* _Task instructions_
The expected answer is the set of lines in the data below between the line holding "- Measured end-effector" and the line holding "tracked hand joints", inclusive, written out exactly.

======== Information shown ========

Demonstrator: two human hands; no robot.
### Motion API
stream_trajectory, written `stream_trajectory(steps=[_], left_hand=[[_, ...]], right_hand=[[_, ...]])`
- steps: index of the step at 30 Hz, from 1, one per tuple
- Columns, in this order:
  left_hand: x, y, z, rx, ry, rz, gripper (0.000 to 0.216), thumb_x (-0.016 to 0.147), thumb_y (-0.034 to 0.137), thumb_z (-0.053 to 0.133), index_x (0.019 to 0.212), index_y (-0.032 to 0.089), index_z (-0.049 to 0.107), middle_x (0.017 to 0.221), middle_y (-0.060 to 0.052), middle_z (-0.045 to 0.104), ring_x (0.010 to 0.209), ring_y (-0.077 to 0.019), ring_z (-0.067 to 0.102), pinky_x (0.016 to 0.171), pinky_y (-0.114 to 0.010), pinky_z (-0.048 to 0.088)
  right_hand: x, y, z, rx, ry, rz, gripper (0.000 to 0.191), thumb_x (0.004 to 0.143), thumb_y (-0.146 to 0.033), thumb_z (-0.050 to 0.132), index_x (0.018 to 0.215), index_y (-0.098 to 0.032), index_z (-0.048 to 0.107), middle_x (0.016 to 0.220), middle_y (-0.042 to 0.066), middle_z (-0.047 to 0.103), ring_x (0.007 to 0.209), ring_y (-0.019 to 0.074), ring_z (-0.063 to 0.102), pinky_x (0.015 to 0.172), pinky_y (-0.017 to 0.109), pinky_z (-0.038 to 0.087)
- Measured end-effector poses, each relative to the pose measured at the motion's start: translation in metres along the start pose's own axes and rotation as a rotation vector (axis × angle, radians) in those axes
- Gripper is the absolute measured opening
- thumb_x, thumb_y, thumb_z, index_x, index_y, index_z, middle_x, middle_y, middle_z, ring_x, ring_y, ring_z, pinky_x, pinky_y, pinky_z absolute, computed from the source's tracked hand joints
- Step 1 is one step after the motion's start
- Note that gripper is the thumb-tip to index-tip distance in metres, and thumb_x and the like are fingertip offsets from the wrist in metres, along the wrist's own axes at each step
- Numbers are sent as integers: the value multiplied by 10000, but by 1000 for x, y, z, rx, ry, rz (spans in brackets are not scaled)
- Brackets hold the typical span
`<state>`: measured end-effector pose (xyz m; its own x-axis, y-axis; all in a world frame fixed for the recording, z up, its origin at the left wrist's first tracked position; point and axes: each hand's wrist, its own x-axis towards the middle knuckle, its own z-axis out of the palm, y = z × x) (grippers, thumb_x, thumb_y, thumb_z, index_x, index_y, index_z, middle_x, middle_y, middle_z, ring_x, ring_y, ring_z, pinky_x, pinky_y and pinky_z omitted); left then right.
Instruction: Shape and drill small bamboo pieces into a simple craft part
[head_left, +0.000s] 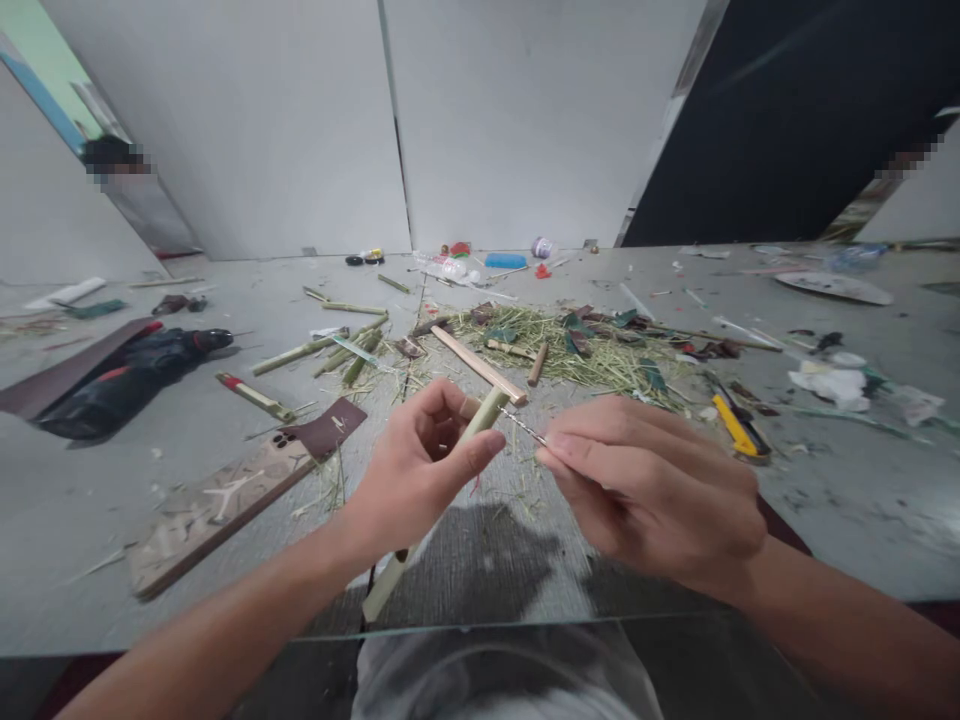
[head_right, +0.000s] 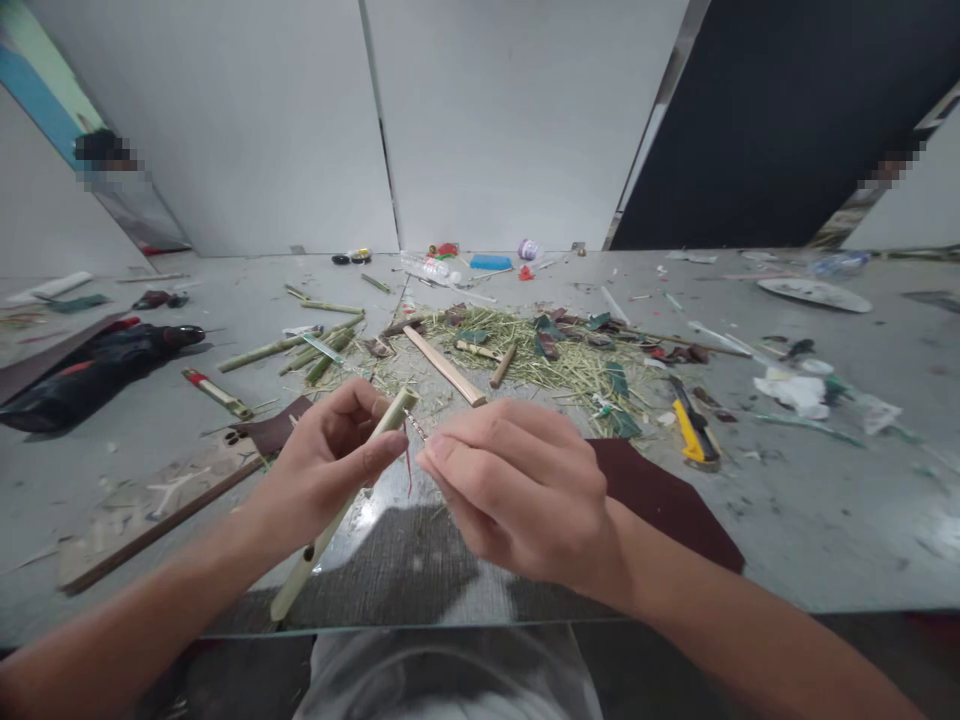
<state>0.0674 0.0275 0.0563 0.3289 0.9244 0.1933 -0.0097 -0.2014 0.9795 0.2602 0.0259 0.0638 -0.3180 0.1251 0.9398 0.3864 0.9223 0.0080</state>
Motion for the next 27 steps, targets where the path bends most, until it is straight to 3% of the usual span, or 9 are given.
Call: stream_trajectory(steps=[4,9,11,17,23,27], left_hand=[[0,0,4,78,57,7,306,845,371,673,787,182,440,562,80,394,487,-43,337,438,-179,257],[-1,1,5,93,33,6,302,833,376,678,777,178,457,572,73,405,493,-47,343,438,-183,264],[-1,1,4,86,17,0,294,829,370,682,786,179,463,567,72,422,480,-47,359,428,-181,264],[3,-2,1,197,66,2,301,794,357,715,789,182,471,564,70,450,475,-53,388,424,-186,265],[3,-2,4,361,133,8,287,805,398,681,778,182,494,580,60,425,512,-69,354,448,-207,269],[5,-2,7,468,183,28,267,815,380,661,752,181,495,564,64,400,512,-69,344,457,-210,260]], right_hand=[[0,-1,0,-15,-46,23,148,777,-45,696,833,-172,645,692,39,708,632,156,667,601,274,556],[-3,0,-2,68,-21,343,133,801,-114,703,798,-226,632,696,-10,709,577,121,646,567,242,548],[-4,0,-2,81,-5,404,131,797,-134,715,797,-236,634,699,-16,710,562,121,641,554,243,550],[-4,0,1,82,-94,121,167,805,-65,668,856,-222,644,744,17,732,690,157,698,641,273,580],[-5,1,-1,32,-115,16,154,804,-38,656,846,-186,640,732,37,726,682,141,678,651,260,581],[-6,10,-4,-77,-195,-151,161,803,-40,648,859,-191,654,775,43,743,702,156,682,664,287,588]])
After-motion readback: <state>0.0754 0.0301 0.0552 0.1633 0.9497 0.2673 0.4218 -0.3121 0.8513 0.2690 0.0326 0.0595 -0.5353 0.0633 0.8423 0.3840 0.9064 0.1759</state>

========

* _Reply to the task_
- Measured end-effector poses, each relative to the pose measured at the motion's start: translation in metres along the start pose's own axes and rotation as a rotation vector (axis × angle, radians) in those axes
- Gripper is the absolute measured opening
- thumb_x, thumb_y, thumb_z, index_x, index_y, index_z, middle_x, middle_y, middle_z, ring_x, ring_y, ring_z, pinky_x, pinky_y, pinky_z absolute, computed from the source's tracked hand joints

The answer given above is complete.